-- AVAILABLE DATA follows --
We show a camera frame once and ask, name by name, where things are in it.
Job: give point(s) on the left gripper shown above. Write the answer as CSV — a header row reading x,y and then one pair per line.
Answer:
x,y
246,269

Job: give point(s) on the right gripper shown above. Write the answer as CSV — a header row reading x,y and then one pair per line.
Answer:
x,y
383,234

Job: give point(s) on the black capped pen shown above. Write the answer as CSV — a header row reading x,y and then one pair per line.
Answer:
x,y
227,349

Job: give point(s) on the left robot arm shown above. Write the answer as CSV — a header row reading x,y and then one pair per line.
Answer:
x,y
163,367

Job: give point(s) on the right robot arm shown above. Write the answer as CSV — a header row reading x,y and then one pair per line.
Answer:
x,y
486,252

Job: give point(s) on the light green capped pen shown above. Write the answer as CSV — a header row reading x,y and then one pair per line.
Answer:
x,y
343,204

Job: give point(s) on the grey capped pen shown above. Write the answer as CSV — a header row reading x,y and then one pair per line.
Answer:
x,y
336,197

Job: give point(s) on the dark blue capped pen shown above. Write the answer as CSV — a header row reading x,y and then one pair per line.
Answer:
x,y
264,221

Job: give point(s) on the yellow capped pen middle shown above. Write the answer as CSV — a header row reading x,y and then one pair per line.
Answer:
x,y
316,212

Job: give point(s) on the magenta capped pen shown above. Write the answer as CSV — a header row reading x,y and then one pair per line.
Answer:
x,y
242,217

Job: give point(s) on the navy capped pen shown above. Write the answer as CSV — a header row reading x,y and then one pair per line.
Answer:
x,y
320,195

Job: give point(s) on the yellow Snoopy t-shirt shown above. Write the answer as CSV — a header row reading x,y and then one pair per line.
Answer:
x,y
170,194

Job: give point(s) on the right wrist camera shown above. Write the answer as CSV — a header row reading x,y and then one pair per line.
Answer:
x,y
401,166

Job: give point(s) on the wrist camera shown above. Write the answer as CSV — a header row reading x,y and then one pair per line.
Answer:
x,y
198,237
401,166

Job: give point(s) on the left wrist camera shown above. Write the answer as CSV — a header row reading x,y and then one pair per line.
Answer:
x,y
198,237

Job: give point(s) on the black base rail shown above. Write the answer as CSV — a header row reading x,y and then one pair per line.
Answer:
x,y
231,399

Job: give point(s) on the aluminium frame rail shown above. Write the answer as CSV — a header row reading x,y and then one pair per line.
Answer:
-- AVAILABLE DATA concluded --
WHAT YOU NEED TO DO:
Looking at the entries above, can you reproduce exactly the lines from the one that holds "Job: give point(s) on the black capped" through the one that holds "Job: give point(s) on the yellow capped", and only those?

RESPONSE TO THE EXERCISE:
Job: give point(s) on the black capped pen shown above. Write the answer as CSV — a header row reading x,y and then one pair per line.
Answer:
x,y
227,349

Job: give point(s) on the left robot arm shown above. Write the answer as CSV — a header row reading x,y and then one pair per line.
Answer:
x,y
163,367

Job: give point(s) on the right robot arm shown above. Write the answer as CSV — a header row reading x,y and then one pair per line.
Answer:
x,y
486,252

Job: give point(s) on the light green capped pen shown above. Write the answer as CSV — a header row reading x,y and then one pair per line.
Answer:
x,y
343,204

Job: give point(s) on the grey capped pen shown above. Write the answer as CSV — a header row reading x,y and then one pair per line.
Answer:
x,y
336,197

Job: give point(s) on the dark blue capped pen shown above. Write the answer as CSV — a header row reading x,y and then one pair per line.
Answer:
x,y
264,221

Job: give point(s) on the yellow capped pen middle shown above. Write the answer as CSV — a header row reading x,y and then one pair per line.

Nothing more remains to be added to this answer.